Previous | Next --- Slide 7 of 35

Back to Lecture Thumbnails

kayvonf

Question: Why do you think did Intel chose to build 8-way associative L1 and L2 caches, but a 16-way L3 cache?

Question: What does "outstanding misses" mean?

This comment was marked helpful 0 times.

askumar

A 16-way associative cache will have a lower miss rate than an 8-way associative cache. Having a lower miss rate will reduce the number of times you have to go to memory to retrieve data - which is very expensive. I remember that it was said that 16 way associativity is more expensive than 8 way associativity, but how exactly is it more expensive?

This comment was marked helpful 0 times.

kayvonf

@askumar: By expensive, I meant it is a more complicated cache design.

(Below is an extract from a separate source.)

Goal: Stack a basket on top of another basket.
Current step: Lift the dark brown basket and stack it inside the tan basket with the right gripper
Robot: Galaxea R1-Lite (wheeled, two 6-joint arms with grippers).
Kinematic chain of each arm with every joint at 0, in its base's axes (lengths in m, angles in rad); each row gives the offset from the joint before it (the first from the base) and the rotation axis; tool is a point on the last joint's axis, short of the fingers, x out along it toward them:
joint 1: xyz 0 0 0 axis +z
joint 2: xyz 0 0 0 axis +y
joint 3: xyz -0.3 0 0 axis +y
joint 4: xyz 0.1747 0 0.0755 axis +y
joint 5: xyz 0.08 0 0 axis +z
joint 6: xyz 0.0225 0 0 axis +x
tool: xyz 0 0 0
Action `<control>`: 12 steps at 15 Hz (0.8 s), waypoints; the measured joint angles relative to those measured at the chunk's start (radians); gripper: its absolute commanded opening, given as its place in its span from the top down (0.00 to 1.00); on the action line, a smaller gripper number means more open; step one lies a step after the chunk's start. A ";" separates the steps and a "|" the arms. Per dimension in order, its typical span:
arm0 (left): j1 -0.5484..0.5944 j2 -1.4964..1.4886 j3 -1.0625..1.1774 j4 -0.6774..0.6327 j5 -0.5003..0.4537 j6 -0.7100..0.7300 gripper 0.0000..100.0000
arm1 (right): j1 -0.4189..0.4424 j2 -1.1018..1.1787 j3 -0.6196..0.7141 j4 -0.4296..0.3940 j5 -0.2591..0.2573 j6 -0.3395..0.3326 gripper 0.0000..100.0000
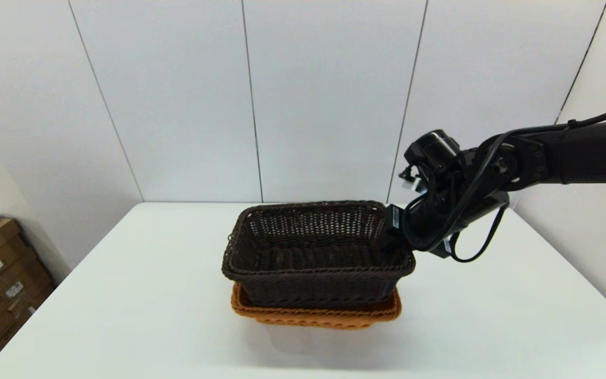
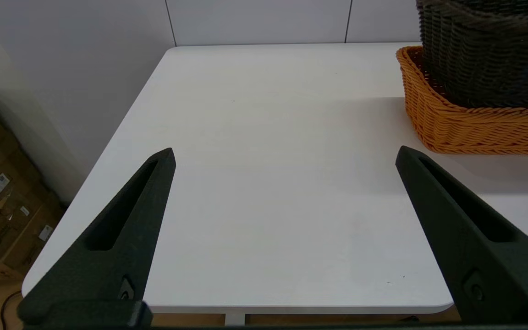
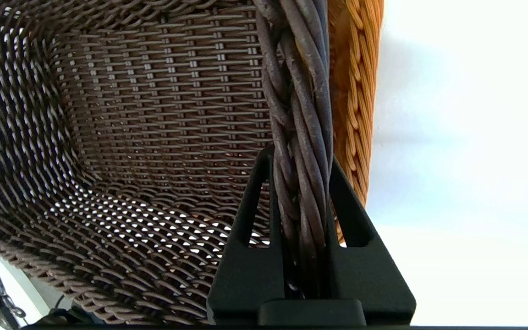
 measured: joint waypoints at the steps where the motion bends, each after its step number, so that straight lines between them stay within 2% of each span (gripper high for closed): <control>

Once the cache determines which set an address to load resides in (using the middle bits of the requested address), it must check the tags for all lines in the set to determine if a valid cache line containing the line is present. There's twice as many lines to check in the 16-way cache than in an 8-way cache. This translates into the need for more cache hardware to perform more tag checks in parallel, or a longer cache lookup latency. The cache also has to manage a replacement policy for more lines.

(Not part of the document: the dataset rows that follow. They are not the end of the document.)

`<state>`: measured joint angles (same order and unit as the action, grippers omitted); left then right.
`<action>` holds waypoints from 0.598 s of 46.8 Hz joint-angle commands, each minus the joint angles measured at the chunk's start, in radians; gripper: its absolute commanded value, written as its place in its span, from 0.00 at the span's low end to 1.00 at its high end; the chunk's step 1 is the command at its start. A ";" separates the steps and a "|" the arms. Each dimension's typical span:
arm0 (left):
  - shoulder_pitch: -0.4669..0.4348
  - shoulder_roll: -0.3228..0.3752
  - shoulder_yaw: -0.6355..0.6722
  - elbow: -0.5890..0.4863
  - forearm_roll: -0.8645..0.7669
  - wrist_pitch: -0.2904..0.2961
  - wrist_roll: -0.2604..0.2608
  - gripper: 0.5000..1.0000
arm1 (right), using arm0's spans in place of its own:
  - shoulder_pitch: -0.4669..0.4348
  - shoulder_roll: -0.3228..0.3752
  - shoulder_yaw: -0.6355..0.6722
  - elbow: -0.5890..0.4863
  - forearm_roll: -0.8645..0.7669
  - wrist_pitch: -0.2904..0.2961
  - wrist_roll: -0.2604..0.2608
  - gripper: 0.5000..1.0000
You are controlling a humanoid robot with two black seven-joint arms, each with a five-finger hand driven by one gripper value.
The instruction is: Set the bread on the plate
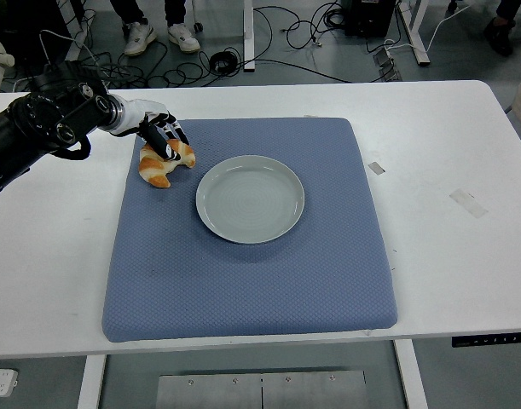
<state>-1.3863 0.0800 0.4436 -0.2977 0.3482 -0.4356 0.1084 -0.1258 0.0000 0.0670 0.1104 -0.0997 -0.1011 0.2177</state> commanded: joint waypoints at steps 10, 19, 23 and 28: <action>-0.033 -0.009 -0.088 0.000 0.000 0.000 -0.001 0.28 | -0.001 0.000 -0.001 0.000 0.000 0.000 0.002 1.00; -0.046 -0.062 -0.111 0.000 -0.001 -0.003 -0.004 0.29 | -0.001 0.000 0.000 0.002 0.000 0.000 0.000 1.00; -0.049 -0.077 -0.126 0.000 0.000 -0.003 -0.004 0.29 | -0.001 0.000 0.000 0.002 0.000 0.000 0.000 1.00; -0.051 -0.080 -0.128 0.000 0.000 -0.003 -0.004 0.29 | -0.001 0.000 0.000 0.002 0.000 0.000 0.000 1.00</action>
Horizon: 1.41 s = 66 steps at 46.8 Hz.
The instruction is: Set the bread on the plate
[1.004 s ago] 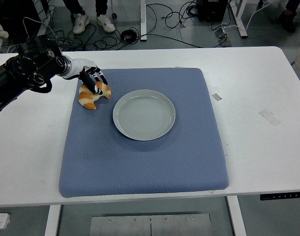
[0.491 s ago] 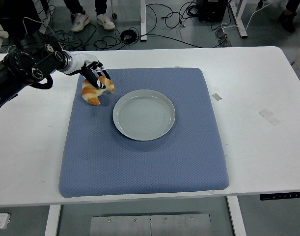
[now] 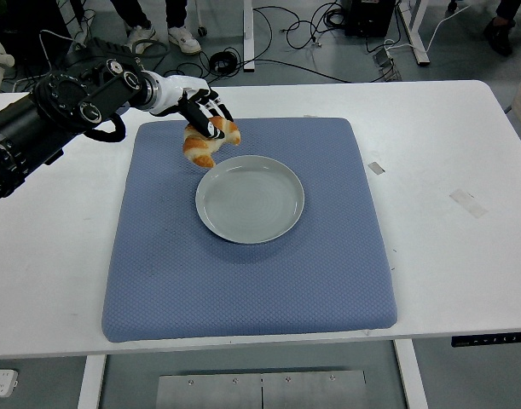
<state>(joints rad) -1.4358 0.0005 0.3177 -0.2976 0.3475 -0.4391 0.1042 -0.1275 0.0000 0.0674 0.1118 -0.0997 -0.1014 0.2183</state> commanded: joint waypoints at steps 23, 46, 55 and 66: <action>-0.017 -0.001 -0.005 -0.038 0.001 -0.013 -0.001 0.30 | 0.000 0.000 0.000 0.000 0.000 0.000 0.000 1.00; -0.051 -0.001 -0.023 -0.141 0.014 -0.086 -0.009 0.31 | 0.000 0.000 0.000 -0.001 0.000 0.000 0.000 1.00; -0.041 -0.001 -0.017 -0.156 0.016 -0.113 -0.009 0.32 | 0.000 0.000 0.000 -0.001 0.000 0.000 0.000 1.00; -0.035 -0.001 -0.017 -0.183 0.016 -0.115 -0.009 0.32 | 0.000 0.000 -0.001 0.000 0.000 0.000 0.000 1.00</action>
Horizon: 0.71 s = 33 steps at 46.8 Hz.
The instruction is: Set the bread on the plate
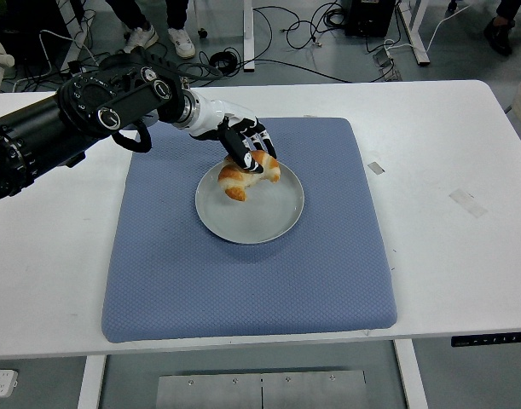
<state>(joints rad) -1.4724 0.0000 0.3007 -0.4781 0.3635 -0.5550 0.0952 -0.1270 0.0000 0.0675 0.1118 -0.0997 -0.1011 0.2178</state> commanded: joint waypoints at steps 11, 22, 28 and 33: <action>0.018 0.000 0.003 -0.002 0.005 0.003 0.001 0.35 | 0.000 0.000 0.000 0.000 0.000 0.000 0.000 1.00; 0.044 0.000 0.003 -0.002 0.015 0.003 0.001 0.42 | 0.000 0.000 0.000 0.000 0.000 0.000 0.000 1.00; 0.046 0.000 0.003 -0.002 0.015 0.003 0.001 0.47 | 0.000 0.000 0.000 0.000 0.000 0.000 0.000 1.00; 0.046 0.000 0.003 -0.002 0.015 0.003 0.001 0.49 | 0.000 0.000 0.000 -0.001 0.000 0.000 0.000 1.00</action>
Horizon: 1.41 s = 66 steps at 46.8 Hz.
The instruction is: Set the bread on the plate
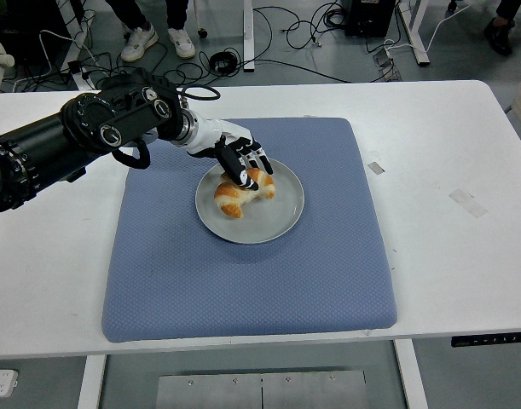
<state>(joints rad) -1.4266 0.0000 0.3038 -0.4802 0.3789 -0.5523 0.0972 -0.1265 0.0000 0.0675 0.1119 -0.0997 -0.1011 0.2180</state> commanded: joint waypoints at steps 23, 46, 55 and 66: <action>-0.002 0.000 -0.003 0.000 -0.002 -0.001 0.001 0.67 | 0.001 0.000 0.000 0.000 0.000 0.000 0.000 1.00; -0.037 0.000 -0.110 0.002 -0.020 0.005 0.001 0.79 | -0.001 0.000 0.000 0.000 0.000 0.000 0.000 1.00; -0.025 0.000 -0.207 0.014 -0.020 0.041 -0.001 0.79 | -0.001 0.000 0.000 0.002 0.000 0.000 0.000 1.00; -0.011 0.015 -0.264 0.026 -0.044 0.112 -0.004 0.79 | -0.001 0.000 0.000 0.002 0.000 0.000 0.000 1.00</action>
<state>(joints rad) -1.4441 0.0149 0.0578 -0.4644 0.3462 -0.4603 0.0939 -0.1270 0.0000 0.0675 0.1136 -0.0997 -0.1013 0.2176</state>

Although I'm not an expert on this, I imagine it's more economical to build a 16-way cache as an L3 because you can get by with an implementation that's slower when performing its tag checks. First, as the last-level cache, the L3 is accessed less frequently. Second, an access that reaches the L3 has already incurred major latencies by missing the L1 and L2, so an extra cycle or two in the L3 access critical path doesn't have a huge relative effect on performance. In contrast, the job of the L1 (which services requests all the time) is to return data to the processor with as low latency as possible.

This comment was marked helpful 0 times.

tpassaro

Outstanding misses refer to the number of misses before you try the next level of cache. Since L1 is shared, I think its saying we try up to 10 times to find cached data in one of the 8 associative sets.

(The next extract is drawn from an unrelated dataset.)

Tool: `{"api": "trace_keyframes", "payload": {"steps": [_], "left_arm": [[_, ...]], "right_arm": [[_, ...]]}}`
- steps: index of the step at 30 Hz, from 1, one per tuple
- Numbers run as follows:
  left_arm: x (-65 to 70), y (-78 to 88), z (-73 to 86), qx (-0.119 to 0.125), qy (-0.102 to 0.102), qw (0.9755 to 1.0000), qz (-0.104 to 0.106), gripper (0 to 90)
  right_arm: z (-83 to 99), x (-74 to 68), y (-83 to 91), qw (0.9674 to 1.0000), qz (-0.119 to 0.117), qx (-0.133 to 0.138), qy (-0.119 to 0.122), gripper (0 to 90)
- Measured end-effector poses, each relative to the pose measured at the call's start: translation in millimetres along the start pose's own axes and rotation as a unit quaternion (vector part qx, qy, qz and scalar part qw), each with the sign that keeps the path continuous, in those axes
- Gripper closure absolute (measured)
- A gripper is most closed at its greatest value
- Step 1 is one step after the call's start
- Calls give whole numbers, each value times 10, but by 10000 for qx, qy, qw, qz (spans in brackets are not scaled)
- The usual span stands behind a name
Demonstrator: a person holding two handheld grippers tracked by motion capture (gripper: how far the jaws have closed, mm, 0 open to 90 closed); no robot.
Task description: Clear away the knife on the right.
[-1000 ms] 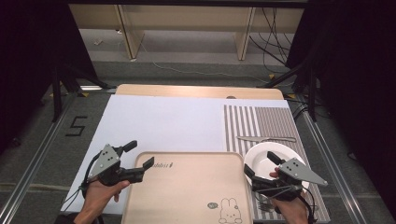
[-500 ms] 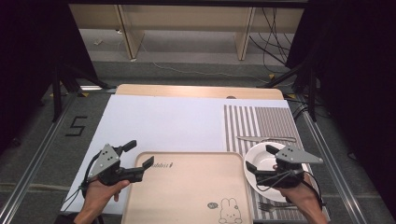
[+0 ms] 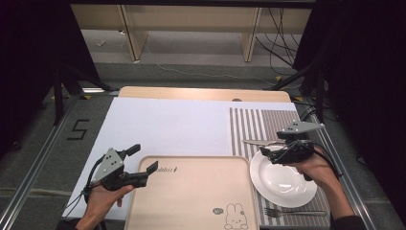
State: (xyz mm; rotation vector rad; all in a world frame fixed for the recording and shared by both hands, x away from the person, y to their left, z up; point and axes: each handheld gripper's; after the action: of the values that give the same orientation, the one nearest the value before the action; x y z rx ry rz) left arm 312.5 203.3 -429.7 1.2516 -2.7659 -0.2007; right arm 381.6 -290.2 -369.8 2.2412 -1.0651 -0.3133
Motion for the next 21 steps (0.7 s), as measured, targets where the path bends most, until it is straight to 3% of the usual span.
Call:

This comment was marked helpful 0 times.

kayvonf

@tpassaro: Not quite. The idea of outstanding misses is unrelated to how data "is found" in a cache. Anyone else want to give my question a try? Hint: out-of-order processing.

This comment was marked helpful 0 times.

mschervi

From what I've read, I think the concept of outstanding misses is related to a "non blocking" cache. If a processor asks the L1 cache for data and there is a cache miss, instead of waiting for the request to be serviced by the L2 cache, the L1 cache has mechanisms to continue working on other requests. The first request that had to go to the L2 cache is the "outstanding miss." The L1 cache in this diagram could have up to 10 requests for such misses out at a time before it has to block.

This comment was marked helpful 2 times.

mbury

If you are asking yourself like I did what N-way associativity means, here is the answer :

Since the cache is much smaller than main memory, it has to have some mechanism to map main memory addresses to cache lines (not unlike a hash function). If any address can go to any cache line, the cache is called fully associative. If an address can only go to one single cache line, the cache is instead called directly mapped. Finally, if an address can be mapped in one of a set of N cache lines, the cache is said to be N-way associative.

This comment was marked helpful 0 times.